Since uploaded files are normally served directly by the web server, not through MediaWiki, it's not easily possible for extensions to prevent access. See Manual:Image Authorisation for instructions on setting up access restrictions for images. (img_auth.php uses userCan since r52751).
−Redirects
  • If a user has permission to view a redirect but not the page it points to, are they still redirected?
  • If a user has permission to view a page but not a redirect that points to that page, can they access the page via the redirect?
Edit Section
  • Can a user use the 'edit section' feature for a page, even though they can't edit the full page (either through the interface or by changing the URL)?
  • Can a user use the 'edit section' feature for pages they have been granted access to?
If the security relies on tags embedded in the page code then these tags will not necessarily be present in the text you are editing, even if they are present elsewhere on the page.
Watching Pages
  • Can a user watch a page they are not allowed to read?
  • Can the user unwatch a page they are not allowed to read?
  • Does the user still get notifications even if they were locked out?
Needs a WatchArticle hook that will call userCan.
Other extensions
  • Can a user use other extensions to view part of a page? Think of DynamicPageList or Semantic MediaWiki , which provide ways to query the database for certain pages or properties.
  • Does an extension display confidential page titles, like a recently-edited page gadget?
  • Can you retrieve the contents of a page via Scribunto's mw.title.new( "Page name" )::getContent()

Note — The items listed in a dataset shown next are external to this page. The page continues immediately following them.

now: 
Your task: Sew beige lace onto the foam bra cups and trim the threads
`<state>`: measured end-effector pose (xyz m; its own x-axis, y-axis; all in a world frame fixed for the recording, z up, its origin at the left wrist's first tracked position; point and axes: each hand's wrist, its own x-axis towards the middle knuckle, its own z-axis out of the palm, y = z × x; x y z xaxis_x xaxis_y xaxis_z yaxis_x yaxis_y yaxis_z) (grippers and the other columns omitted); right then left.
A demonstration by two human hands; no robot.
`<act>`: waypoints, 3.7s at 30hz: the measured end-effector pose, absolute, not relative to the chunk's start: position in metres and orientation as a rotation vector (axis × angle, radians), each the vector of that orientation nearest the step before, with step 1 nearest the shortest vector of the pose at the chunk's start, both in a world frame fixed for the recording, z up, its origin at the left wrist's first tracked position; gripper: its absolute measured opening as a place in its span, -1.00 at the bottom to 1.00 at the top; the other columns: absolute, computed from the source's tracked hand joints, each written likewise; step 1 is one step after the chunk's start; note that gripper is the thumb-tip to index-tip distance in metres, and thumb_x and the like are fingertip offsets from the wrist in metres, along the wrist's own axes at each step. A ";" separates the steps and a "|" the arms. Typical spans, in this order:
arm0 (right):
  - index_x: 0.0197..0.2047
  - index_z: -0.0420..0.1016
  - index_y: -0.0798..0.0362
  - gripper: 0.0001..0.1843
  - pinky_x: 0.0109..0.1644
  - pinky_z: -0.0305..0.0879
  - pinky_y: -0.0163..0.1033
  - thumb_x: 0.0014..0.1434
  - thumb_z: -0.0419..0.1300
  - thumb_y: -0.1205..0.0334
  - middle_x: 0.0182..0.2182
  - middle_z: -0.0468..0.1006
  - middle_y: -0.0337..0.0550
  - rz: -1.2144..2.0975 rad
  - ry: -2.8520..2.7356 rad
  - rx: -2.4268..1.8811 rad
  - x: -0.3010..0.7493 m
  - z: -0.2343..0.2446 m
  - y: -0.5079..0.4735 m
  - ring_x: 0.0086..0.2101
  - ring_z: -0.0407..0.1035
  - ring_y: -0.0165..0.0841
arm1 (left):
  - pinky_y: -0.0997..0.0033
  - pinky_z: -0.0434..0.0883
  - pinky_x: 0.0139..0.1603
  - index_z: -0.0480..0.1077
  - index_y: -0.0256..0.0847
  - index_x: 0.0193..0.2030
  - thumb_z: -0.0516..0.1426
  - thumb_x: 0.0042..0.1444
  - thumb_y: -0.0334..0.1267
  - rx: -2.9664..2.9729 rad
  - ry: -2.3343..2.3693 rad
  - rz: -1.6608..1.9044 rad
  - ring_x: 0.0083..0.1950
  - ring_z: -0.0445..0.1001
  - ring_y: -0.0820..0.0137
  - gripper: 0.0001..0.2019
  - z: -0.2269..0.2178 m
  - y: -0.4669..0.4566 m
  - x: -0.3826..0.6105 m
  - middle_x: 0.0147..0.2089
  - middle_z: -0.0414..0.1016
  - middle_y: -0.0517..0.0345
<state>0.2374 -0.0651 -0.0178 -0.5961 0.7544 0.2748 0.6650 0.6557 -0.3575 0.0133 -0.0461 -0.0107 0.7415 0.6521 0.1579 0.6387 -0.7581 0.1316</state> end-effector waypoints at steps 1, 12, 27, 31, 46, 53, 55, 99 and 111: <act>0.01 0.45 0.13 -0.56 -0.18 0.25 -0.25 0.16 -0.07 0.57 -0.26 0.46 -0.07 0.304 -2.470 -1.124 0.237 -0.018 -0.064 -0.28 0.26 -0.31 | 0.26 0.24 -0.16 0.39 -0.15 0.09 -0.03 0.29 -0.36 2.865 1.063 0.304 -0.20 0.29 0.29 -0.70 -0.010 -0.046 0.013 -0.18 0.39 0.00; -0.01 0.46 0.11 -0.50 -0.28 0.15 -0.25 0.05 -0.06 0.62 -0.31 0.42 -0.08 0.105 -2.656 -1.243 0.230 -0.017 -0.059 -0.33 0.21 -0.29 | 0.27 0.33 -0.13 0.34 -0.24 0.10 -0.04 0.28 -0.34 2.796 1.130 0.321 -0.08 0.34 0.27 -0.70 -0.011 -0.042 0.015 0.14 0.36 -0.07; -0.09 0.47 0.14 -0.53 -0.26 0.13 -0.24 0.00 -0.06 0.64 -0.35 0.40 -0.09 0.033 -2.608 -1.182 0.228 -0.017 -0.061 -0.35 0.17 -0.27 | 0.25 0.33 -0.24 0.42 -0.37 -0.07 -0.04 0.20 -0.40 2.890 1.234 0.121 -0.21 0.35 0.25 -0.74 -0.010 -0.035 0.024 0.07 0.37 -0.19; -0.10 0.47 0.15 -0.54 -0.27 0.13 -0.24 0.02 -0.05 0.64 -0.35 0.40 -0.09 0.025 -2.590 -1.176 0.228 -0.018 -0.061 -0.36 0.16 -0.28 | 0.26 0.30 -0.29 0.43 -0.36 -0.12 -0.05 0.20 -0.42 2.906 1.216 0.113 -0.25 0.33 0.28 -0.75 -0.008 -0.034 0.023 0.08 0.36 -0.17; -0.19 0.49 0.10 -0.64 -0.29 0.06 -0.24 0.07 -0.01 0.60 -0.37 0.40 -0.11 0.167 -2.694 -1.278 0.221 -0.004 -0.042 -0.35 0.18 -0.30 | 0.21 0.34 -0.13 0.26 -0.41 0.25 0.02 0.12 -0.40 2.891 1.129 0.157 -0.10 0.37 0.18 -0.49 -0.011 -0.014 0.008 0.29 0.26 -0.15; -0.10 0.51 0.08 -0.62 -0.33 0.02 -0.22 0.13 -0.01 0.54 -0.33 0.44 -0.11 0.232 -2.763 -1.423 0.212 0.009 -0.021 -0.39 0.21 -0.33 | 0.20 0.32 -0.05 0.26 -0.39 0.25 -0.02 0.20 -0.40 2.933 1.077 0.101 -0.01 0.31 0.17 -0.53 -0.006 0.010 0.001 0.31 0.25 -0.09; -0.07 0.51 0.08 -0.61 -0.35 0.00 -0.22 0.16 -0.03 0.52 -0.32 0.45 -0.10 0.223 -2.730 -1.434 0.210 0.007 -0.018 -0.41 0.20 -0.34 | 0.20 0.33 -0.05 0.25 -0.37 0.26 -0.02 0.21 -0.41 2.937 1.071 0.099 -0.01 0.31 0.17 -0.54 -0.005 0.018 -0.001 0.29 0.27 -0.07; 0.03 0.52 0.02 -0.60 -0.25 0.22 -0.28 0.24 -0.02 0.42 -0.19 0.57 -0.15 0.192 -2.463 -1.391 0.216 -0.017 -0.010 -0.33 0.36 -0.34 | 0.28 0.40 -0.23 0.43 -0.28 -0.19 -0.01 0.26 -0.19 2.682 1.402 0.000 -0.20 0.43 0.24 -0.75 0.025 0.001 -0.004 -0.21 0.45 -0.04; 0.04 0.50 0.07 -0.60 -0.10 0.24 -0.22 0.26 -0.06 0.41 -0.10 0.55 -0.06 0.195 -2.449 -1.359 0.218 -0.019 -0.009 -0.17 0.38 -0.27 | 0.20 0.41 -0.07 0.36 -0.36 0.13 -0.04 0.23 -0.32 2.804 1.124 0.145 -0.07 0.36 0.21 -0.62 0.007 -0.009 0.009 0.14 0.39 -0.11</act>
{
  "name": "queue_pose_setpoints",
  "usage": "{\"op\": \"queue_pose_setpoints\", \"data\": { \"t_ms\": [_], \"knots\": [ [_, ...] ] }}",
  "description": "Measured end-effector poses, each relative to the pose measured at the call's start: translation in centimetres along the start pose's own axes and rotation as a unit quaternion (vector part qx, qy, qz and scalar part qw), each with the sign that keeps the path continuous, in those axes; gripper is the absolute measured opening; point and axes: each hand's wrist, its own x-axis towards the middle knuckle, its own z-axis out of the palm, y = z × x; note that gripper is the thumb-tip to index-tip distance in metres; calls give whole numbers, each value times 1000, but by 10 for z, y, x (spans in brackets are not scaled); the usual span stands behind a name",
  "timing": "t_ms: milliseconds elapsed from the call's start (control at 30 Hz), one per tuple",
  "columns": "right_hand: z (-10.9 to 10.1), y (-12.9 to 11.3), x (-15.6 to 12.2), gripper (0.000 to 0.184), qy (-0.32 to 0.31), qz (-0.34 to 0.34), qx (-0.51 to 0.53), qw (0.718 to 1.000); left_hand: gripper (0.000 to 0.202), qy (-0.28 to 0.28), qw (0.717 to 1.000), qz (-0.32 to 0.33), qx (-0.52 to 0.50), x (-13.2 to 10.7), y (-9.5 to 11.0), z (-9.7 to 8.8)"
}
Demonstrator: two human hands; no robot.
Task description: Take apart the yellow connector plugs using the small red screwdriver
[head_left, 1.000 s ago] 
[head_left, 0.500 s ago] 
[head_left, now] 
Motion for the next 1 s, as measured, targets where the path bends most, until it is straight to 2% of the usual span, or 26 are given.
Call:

Scribunto will respect ParserOptions::setCurrentRevisionCallback revision fetching callbacks, but other extensions probably won't

Cache pollution

Is there any situation where a private page could get cached by MediaWiki, with the permission checked at cache time. Then later on, another user gets the cached value without the permission check being run.

API:REST API
  • Does the REST API display confidential pages?
Activated when VisualEditor or some other extensions are activated.

There are probably more "holes" in the read protection system. So, denying read access should be seen as a "nothing to see here, move along," sort of thing rather than a guarantee of secrecy.